Il arrive alors que l’on songe à ses semblables par ambition, et que souvent on trouve en quelque sorte son intérêt à s’oublier soi-même. Je sais qu’on peut m’opposer ici toutes les intrigues qu’une élection fait naître ; les moyens honteux dont les candidats se servent souvent et les calomnies que leurs ennemis répandent. Ce sont là des occasions de haine, et elles se représentent d’autant plus souvent que les élections deviennent plus fréquentes.

Ces maux sont grands sans doute, mais ils sont passagers, tandis que les biens qui naissent avec eux demeurent.
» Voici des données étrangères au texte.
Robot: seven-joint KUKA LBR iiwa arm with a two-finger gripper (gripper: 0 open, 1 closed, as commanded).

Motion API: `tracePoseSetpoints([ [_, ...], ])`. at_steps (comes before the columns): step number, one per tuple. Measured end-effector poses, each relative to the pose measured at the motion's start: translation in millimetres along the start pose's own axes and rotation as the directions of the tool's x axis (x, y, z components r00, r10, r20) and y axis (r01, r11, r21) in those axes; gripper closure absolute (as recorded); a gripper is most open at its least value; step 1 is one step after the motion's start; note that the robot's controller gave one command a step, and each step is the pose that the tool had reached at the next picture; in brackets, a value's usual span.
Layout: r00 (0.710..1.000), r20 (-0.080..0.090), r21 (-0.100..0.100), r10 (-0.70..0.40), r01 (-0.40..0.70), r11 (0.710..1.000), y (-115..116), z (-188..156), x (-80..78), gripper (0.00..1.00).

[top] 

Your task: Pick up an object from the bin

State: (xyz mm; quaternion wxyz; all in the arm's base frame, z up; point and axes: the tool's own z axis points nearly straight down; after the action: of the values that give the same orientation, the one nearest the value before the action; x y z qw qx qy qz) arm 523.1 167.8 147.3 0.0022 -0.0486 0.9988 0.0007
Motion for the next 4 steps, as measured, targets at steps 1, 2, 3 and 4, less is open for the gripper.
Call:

L’envie d’être élu peut porter momentanément certains hommes à se faire la guerre ; mais ce même désir porte à la longue tous les hommes à se prêter un mutuel appui ; et, s’il arrive qu’une élection divise accidentellement deux amis, le système électoral rapproche d’une manière permanente une multitude de citoyens qui seraient toujours restés étrangers les uns aux autres. La liberté crée des haines particulières ; mais le despotisme fait naître l’indifférence générale.

Les Américains ont combattu par la liberté l’individualisme que l’égalité faisait naître, et ils l’ont vaincu.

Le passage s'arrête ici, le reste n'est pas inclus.